C’est de là qu’est né le terrible fléau de l’auto-immolation et de l’auto-mortification. Le péché terrible et impardonnable du suicide a été déclaré par Avvakum comme étant « l’auto-martyre ». Dans les feux de joie de la fin du XVIIe siècle et du début du XVIIIe siècle, plus de 20 000 personnes sont mortes ! Ce n’est pas une coïncidence si les missionnaires ont rapporté avoir vu des démons au-dessus des feux, criant « nôtres, ils sont nôtres ! ». Jusqu’à présent, les apologistes des Vieux Croyants prétendent que les Vieux Croyants ont ainsi été « sauvés » de la violence des Orthodoxes.
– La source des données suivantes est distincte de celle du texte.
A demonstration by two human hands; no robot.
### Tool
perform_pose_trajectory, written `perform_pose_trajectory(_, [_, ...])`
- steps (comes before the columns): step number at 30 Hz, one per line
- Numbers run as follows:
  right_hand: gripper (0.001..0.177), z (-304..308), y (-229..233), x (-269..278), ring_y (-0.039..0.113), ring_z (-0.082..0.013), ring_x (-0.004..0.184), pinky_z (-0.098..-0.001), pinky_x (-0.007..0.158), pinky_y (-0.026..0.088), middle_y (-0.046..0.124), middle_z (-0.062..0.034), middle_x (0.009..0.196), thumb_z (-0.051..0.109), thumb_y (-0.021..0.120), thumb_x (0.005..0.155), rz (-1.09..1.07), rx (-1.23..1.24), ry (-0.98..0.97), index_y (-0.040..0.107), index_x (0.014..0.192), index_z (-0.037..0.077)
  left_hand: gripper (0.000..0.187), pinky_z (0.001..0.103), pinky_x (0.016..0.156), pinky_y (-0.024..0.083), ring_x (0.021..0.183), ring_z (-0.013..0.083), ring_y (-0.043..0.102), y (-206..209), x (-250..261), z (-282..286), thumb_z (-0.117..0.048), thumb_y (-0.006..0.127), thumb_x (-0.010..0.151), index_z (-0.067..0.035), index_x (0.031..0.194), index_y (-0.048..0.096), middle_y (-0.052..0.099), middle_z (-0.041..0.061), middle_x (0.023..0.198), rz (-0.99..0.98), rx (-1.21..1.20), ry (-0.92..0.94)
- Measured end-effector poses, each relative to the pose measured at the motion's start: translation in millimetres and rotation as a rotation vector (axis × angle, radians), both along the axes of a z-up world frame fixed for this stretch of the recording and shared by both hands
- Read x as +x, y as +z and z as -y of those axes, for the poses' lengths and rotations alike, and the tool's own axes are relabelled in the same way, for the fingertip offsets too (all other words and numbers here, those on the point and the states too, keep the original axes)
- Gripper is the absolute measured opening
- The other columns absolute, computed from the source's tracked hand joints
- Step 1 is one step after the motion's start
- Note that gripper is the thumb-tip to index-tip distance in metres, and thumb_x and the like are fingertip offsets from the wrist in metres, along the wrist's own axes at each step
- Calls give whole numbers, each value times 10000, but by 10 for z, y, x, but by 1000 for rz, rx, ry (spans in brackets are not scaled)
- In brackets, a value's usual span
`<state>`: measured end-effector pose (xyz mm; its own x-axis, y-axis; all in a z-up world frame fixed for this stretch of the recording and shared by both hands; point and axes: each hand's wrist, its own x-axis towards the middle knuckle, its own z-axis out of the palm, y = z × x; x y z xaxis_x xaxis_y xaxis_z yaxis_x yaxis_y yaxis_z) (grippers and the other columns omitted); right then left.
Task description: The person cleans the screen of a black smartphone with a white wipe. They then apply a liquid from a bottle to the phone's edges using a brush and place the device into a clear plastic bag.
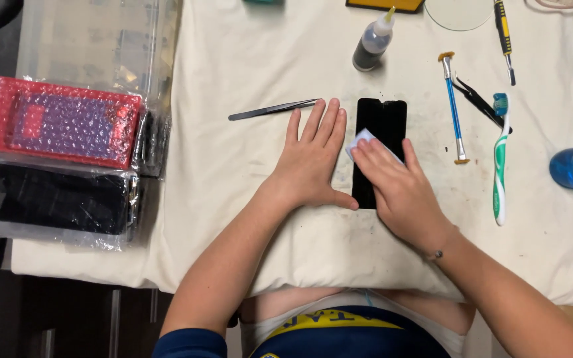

Ils ignorent les récits des témoins oculaires (orthodoxes et vieux-croyants) selon lesquels les idéologues de l’auto-immolation ont fui les huttes en feu, emportant avec eux les biens des malheureux.

Quant aux familles fortes de vieux croyants, ce sont les vieux croyants qui ont été les premiers à s’opposer au mariage religieux. Déjà, Avvakum traitait les gens mariés à l’église d’adultères. Ses partisans soutenaient qu’il valait mieux forniquer que se marier. Les anciens croyants le faisaient très volontiers. Ce n’est pas un hasard si les « bezpopovtsy » ont été confrontés à un problème – que faire des « jeunes mariés ». Certains favorisaient le célibat complet tandis que d’autres leur imposaient une pénitence. Enfin, des cas terribles d’infanticide ont été enregistrés chez les Fedoseevites, lorsqu’un enfant était noyé dans un bénitier (« pour qu’il soit juste »).

Comment les orthodoxes doivent-ils considérer le schisme ?

Je pense que ce qui précède est suffisant pour que nous nous méfiions du schisme.

Nous ne devons pas être flattés par les exploits imaginaires et la vie austère de ceux qui sont en dehors de l’Église. Notre salut n’est pas dans les rituels, mais en Dieu, et ce n’est pas par une stricte adhésion aux rituels que nous sommes amenés à Lui, mais par la foi orthodoxe agissant dans l’amour. Il est bon de prier selon les nouveaux livres, ce n’est pas non plus un péché de prier selon les anciens, pourvu qu’il n’y ait pas de division entre nous, mais que nous soyons unis dans un seul Esprit et dans un seul esprit (1 Co. 1:10).

Une chose est un mal impardonnable, qui ne peut être lavé même par le sang d’un martyr – c’est le péché de schisme, qui déchire le manteau non gainé du Christ. Prenons-en garde, appelons les schismatiques vivants à la réconciliation avec Dieu et avec l’Église, et prenons garde au terrible péché d’orgueil, qui les entraîne dans l’abîme satanique, à l’exemple des schismatiques morts.